Pipelines. You heard us mention pipelines quite a bit throughout the course,
so let's take a few minutes to discuss what they are.
Pipelines can be thought of as a conveyor belt in a factory.
Along the line, there are different assembly stations.
These assembly stations are stages.
Depending on what we want to accomplish,
we may have only one stage,
or we may have many stages.
Pipelines work like this.
Documents represented by these squares
enter our pipeline and begin to flow into our first stage.
This stage is called match which we'll be introduced to you very soon.
We set this stage up so that only red and blue squares make it through.
Next, they flow through our pipeline and enter the second stage.
In this example, we'll call this stage project.
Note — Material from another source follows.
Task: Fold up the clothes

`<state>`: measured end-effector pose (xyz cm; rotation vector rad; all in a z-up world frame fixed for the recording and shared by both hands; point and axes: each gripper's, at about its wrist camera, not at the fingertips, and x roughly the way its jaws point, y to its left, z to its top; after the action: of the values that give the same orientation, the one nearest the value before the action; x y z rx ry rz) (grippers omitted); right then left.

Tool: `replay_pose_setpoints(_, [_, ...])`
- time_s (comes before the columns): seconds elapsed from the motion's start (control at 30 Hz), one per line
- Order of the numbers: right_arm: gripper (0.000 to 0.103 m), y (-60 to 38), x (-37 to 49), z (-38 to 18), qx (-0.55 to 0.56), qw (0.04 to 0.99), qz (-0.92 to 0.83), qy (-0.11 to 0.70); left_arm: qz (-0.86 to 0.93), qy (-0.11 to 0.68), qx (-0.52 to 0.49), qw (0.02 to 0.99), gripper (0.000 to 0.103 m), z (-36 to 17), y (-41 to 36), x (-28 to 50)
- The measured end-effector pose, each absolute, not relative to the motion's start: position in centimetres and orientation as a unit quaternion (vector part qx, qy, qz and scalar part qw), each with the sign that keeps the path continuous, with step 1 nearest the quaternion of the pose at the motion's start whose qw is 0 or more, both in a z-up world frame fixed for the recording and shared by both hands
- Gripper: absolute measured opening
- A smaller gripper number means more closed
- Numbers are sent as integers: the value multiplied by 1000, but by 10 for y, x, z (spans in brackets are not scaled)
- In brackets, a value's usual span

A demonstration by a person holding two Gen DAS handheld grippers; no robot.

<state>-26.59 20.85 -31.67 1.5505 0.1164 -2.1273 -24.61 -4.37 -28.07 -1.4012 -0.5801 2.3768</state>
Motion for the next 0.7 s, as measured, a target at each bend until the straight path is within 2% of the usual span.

We set the stage up to transform our squares into circles.
This is a small representation of the power of the aggregation framework offers.
We can transform our data in almost any way we desire.
We'll be covering project stage in great detail in later lessons.
This stage represents one of the many powerful analysis stages available,
and it is called group.
Here, we have configured the stage to gather all of the documents that are flowing into
it and produce a single document that gives us the ratio of red to blue circles.
We'll cover group in many other powerful data analysis stages later in the course.
There you have it, a high-level overview of what pipelines are.
At the most basic level,
there are a composition of stages from one to
many that we can arrange and configure in almost any way we like.
The aggregation framework drives
many stages to allow us to filter and transform our data.
All we have to do is compose the pipeline.
Some key takeaways to remember.
Pipelines are a composition of stages.
Stages are configurable to produce desired transformations.
Documents flow through stages like parts in an assembly line or water through a pipe.
Finally, with only a few exceptions which we'll cover later,
stages can be arranged in any way we like and as many as we require.